I did not need to work until later in the day, so I spent some time playing with a friend online on chess.com.  As I waited I studied the Berlin defense and I seem to prefer the Bd7 variation.  I noticed that all of the moves seem similar to me in this ending so I don't play it well.  I still make several mistakes and kasparov managed to get a pull with black.  This is interesting but still dry.  I could improve a lot of I learned how to play equal endings well.

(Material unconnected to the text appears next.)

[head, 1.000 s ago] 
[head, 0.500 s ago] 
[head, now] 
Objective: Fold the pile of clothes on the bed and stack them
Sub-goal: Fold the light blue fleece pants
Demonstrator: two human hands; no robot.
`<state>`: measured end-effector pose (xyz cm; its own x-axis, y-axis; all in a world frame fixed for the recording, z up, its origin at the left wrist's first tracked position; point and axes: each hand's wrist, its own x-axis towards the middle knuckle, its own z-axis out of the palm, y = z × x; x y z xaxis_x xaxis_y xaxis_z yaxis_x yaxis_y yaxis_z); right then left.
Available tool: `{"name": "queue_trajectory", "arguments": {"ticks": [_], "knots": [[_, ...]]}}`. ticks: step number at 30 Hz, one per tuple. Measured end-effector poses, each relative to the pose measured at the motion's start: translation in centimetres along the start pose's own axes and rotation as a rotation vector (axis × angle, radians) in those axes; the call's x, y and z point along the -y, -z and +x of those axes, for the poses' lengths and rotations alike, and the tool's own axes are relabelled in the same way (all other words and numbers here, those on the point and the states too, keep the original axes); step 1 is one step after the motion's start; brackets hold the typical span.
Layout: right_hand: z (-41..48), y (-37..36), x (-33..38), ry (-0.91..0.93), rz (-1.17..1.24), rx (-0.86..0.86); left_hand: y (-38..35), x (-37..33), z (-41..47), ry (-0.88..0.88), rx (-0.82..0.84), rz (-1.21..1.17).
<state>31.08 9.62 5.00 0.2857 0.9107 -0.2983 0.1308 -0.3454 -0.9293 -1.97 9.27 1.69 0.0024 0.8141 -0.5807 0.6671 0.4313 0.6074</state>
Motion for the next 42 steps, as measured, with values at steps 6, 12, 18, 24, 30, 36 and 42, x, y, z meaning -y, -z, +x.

Finally I played with my friend online.  I won the games with the time control of 3+2 and lost the 5+0 time control.  I struggled to make a practical decision and played the best after a long time.  I won two and lost three.  He thinks that I would be about the same rating as him if I played more blitz games.

I then watched a couple of life purpose videos.  I feel like I'm doing the best I can but I get an uneasy feeling that it is not enough.  This is why I need to continue meditation and self reflection while finding ways to effectively manage myself.  I also spent a lot of time writing about what kind of job I want.  If I want to constantly learn and seek self understanding, then life coach seems to be a promising try.  I would need to learn a lot about communication and relationships in order to be good at that and I would benefit from all of it.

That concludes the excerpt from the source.